Djibouti / France : Echec de la soirée parisienne en soutien au dictateur Guelleh organisée par des miliciens somaliens

manif à mariott parisN’ayant pas honte de célébrer le destructeur de la Nation djiboutienne à savoir le parti-État RPP instauré en parti unique un soir de 04 mars 1979.

Ce soir, des quelques caciques du régime de Guelleh s’entêtent à organiser une cérémonie de grande pompe à Paris dans un hôtel chic aux Champs-Elysées sous les frais des contribuables djiboutiens pour vendre leur chanson de 4ème mandat que le Peuple Djiboutien a rejeté massivement.

Ce n’est pas tout, ils obligent encore aux jeunes étudiants djiboutiens boursiers de participer à cette cérémonie comme ils implorent les djiboutiens à retirer leurs cartes d’électeur pour légitimer le 4ème mandat de Guelleh.

Mais tous les djiboutiens ont boudé cette mascarade électorale et ont compris la vraie nature du régime du dictateur Guelleh sanguinaire et corrompu qui règne par la fraude et la force dont les derniers exemples du hold-up des élections législatives de 22 février 2013 et le massacre de Buldhuqo du 21 décembre 2015 lui ont largement suffit de leçon.

Ce soir, des braves opposants manifestent devant cette prostitution de l’intelligence malgré la présence des policiers français CRS qui protègent les sbires de la dictature fêtant avec les deniers publics des djiboutiens meurtris par la misère et la pauvreté extrême.
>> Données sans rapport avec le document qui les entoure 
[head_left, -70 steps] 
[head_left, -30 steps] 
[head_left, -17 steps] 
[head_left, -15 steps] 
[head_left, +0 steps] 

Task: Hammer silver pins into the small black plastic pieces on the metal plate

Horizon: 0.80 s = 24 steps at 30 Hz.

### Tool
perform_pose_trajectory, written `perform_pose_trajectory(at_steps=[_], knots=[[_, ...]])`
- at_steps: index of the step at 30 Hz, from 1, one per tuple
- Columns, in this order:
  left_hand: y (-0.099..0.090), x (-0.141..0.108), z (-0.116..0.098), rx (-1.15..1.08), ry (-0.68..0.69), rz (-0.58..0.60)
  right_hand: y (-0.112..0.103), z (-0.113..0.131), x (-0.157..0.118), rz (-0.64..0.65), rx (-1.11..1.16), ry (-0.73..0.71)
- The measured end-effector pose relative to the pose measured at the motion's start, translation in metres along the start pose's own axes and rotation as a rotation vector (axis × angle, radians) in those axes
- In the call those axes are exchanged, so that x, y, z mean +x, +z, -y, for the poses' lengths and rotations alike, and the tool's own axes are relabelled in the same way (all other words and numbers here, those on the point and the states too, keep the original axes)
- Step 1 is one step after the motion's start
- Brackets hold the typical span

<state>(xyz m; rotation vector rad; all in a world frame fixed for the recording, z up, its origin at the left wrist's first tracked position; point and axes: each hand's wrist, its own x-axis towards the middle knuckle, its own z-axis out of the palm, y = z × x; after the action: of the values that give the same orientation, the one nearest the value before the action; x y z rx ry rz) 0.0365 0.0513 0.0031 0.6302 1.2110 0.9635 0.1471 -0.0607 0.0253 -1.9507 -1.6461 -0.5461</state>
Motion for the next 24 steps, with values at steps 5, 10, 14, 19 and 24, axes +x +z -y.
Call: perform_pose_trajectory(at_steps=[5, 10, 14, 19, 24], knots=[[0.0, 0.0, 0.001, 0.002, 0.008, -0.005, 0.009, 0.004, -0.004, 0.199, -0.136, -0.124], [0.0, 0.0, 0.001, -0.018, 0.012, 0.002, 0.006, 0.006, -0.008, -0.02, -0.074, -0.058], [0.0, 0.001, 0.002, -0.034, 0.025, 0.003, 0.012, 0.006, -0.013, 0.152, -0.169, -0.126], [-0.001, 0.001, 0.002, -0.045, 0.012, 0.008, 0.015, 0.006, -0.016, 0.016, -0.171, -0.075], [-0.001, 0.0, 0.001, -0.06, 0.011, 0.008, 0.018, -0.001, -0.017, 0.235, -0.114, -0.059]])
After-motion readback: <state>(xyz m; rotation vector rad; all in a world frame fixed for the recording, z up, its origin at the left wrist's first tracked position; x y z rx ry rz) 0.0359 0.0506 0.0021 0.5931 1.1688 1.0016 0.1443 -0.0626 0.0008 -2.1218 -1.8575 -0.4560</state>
Hier, en décembre 2013 à Paris, le dictateur Guelleh assis au côté de l’ancien ministre français de DOM TOM qui négociait l’indépendance de Djibouti en 1977, il cherchait à faire légitimer aux yeux de la France son pouvoir qu’il ne le comprend pas toujours après avoir volé les voix du Peuple Djiboutien en février 2013.

Peuple djiboutien, vos dignes fils et filles sont debout et plus que jamais déterminé à faire chuter cette dictature d’un autre âge qui a trop ruiné notre chère patrie et éviter notre pays de l’abime.

L’exemple du « père » Omar Ali Bongo qui a mal fini sa vie en étant traqué et humilié pour les biens mal acquis du Gabon et sa honte de pouvoir se soigner en France de peur que son intimité soit étalé dans les médias. Il a trahi son peuple et il a bien été remercié…

Tout récent, l’ancien homme fort du Burkina Faso Blaise Compaoré chassé par le peuple burkinabé a pris la nationalité ivoirienne pour espérer échapper à la Justice. Il a trahi son peuple et il a mérité son œuvre.

La lutte continue et le Peuple vaincra.